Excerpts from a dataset
━━━━━━━━━━━━━━━━━━━━━━━━━━━━━━

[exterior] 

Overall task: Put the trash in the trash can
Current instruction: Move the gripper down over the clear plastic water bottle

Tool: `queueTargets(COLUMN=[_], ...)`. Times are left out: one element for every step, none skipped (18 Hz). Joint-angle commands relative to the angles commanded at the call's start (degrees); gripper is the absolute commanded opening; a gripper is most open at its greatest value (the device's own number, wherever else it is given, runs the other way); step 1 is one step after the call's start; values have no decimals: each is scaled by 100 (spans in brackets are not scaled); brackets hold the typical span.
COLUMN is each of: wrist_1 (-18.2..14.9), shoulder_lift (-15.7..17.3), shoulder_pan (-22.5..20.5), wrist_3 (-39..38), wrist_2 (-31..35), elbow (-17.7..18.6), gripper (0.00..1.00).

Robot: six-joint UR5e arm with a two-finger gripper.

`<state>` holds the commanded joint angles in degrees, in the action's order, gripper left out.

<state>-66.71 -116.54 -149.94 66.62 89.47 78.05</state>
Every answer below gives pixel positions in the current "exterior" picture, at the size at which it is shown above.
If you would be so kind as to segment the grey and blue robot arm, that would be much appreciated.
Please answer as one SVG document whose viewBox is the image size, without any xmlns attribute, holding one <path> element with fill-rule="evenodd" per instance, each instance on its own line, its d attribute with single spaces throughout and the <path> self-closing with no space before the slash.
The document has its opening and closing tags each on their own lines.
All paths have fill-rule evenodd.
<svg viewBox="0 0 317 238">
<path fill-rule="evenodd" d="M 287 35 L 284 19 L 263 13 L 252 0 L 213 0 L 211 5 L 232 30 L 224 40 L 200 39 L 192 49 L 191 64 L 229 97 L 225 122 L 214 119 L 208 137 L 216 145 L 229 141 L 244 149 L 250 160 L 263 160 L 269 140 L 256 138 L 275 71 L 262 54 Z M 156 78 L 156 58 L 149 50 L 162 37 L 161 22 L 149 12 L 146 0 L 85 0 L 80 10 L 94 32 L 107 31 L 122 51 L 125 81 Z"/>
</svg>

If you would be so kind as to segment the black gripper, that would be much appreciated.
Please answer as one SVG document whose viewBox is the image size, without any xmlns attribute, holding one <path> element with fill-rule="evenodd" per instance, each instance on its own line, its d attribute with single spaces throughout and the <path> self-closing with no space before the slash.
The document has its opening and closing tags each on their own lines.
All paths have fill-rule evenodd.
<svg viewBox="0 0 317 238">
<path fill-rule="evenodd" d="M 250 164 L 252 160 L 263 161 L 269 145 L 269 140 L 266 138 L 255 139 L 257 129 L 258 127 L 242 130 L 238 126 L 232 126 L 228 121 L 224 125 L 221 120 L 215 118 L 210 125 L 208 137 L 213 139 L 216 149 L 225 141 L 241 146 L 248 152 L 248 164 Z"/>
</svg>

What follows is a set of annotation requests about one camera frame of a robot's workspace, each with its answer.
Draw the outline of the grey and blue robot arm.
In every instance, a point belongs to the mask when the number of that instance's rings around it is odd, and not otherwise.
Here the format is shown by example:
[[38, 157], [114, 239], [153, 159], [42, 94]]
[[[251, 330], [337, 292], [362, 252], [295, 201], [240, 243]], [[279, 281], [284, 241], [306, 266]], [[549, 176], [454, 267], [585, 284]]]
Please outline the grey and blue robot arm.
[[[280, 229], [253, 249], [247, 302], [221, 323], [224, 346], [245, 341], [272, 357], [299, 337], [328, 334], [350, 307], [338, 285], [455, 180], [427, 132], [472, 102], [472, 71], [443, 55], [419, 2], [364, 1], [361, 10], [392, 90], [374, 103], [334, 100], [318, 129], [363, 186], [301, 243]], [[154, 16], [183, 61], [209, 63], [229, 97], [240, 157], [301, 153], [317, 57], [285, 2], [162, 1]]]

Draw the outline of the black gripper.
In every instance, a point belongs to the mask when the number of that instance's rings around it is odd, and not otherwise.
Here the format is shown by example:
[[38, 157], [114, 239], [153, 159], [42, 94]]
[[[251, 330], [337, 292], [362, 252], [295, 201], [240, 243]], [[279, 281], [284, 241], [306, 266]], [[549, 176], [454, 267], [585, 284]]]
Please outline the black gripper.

━━━━━━━━━━━━━━━━━━━━━━━━━━━━━━

Brief:
How many lines in these records hold the string "segment"? Reply with the number alone.

Written answer:
2